第9話みんな二次元人かよ
と思う日が時々あります。
そう。
『これは早い!四月一日選手、5位からどんどん追い抜いているぞ!!』
今日のように。
___♪◇♪___
五月の第2日曜日。
今年はその日、藤二郎様や千紗さんたちが通う、私立朝倉学園高等部の体育祭の日でした。
仕事が忙しく、泣く泣く参観を諦めた早乙女当主夫妻に代わり、私と執事長、メイド長でビデオなどを撮ることになりました。
中等部の体育祭は、私がどれも風邪をひき欠席してしまったので、何気に藤二郎様たちが参加する“学校行事”を見るのは初めてです。
しかし、
「(…あれは、運動神経良すぎでしょう)」
目の前の光景は、都華咲さんがバトンリレーにて、3、4人を一気に抜いています。
藤二郎様ならまだ、「いやぁ、あの藤二郎様ですから〜」で済ませられるますが…これは…うーん。
「おや…都華咲、張り切ってますね」
「え?」
そう言ったのは、私の右隣でビデオを撮っていた執事長。
ちなみに私は、日差しが強いので自分とメイド長に日傘をさす役です。
「張り切ってる…んですか?」
「えぇ。でも、意外ですね。都華咲は普段、全力は出さないタイプなのですが…」
「…たしかに」
都華咲さんは勉学でも運動でも、基本全力は出さずに一定の点数をキープしています。
言われてみれば、珍しいですね…。
まぁでも、ひとまず思うことは
「………………」
『やだぁ!四月一日くん、かっこいぃ〜!』
『流石ですよね!』
『四月一日ヤベェな。やっぱ陸部誘うか?』
『誘って承知してくれたら簡単なことこの上ない』
『たしかに』
この学園の顔面偏差値の平均数、高すぎかよ、です。
何なんですか、もう。
みんなあれですよ、ただの会話でも周りに何かキラキラした靄が漂って見えます。
みんな二次元人なんですか。
そんなことを考えていると、近くにある学生席がざわめき始めた。
何事かと振り返れば
「よっ、刹那」
先ほどまで、グラウンドを全力疾走していたはずの都華咲さんが居ました。
ポンッと私の頭に手を乗っけて、ニコニコと笑います。
「お疲れ様です。都華咲さん」
「あ、見てくれた?」
嬉しそうに笑う都華咲さん。
「見てましたよ。全力疾走でしたね」
「まぁーね。妹分にイイトコ見せたいのは当たり前でしょ?」
「そうなんですか?」
「そうなんですよ」
私が首を傾げれば、笑顔のまま、私と同じ方向へ首を傾げる都華咲さん。
ほんの少し、そのままでいれば、都華咲さんはパッと頭から手を離し、私の後ろから抱きついてくる。

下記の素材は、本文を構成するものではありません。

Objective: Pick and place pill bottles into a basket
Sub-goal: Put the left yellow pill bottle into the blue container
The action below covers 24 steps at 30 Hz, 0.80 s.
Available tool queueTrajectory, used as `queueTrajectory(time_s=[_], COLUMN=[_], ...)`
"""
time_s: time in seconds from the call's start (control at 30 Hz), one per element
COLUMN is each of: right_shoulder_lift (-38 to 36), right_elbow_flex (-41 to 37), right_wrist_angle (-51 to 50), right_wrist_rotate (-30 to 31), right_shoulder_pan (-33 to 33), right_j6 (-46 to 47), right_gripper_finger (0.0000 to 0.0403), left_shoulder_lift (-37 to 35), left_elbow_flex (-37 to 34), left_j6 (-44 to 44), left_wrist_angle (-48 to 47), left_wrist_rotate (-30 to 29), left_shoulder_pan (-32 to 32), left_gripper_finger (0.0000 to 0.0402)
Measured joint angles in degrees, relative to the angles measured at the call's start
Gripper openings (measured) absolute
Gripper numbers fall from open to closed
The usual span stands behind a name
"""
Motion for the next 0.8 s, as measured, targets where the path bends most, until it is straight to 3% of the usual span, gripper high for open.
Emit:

「小鳥遊執事長〜、次の次、1年のリレーですよ。その次が3年女子のリレーです。午前は基本的、リレーがメインです。午後はダンスとかありますから」
「それはそれは。ありがとうございます、都華咲」
「いえいえ。メイド長、暑くないですか?テント、まだ空きありましたよ?」
「ありがとうございます、都華咲。刹那さんが日傘をさしていてくれているお陰で、暑くありませんよ」
「わかりました」
私に抱きつきながら、執事長とメイド長にこの後の予定を告げたり、体調を聞く都華咲さん。
少し暑苦しいので離れて欲しいですね…。
「おい四月一日ー!お前実行委員召集されてんぞー!」
少し離れた場所から、多分都華咲さんと同い年であろう男子生徒が声をかけてくる。
「え、マジ!?今行くー!」
「…」
「じゃ、執事長、メイド長、刹那、また来ます」
「頑張ってくださいね」
「私も執事長も刹那さんも応援してますからね」
都華咲さんはそれに返事をし、少し急ぎ目に走っていく、が。
少ししたところで振り返り
「刹那ー!藤二郎様も千紗さんも、みんな張り切ってるから見てろよー!」
と笑顔で手を振ってくる。
それに嬉しくなった私は
「…わ、わかりましたっ!」
と、大きめの声で返事をした。
これからの種目が、今まで以上に楽しみになった。
___☆♤☆___
ちなみに、この後に行われた、1年男子バトンリレーと3年女子バトンリレーは、藤二郎様と千紗さんのチームが圧勝したことを言っておきます。
頭良くて運動できて身長高くて美形だなんて…皆さん、本当に二次元人か何かですか。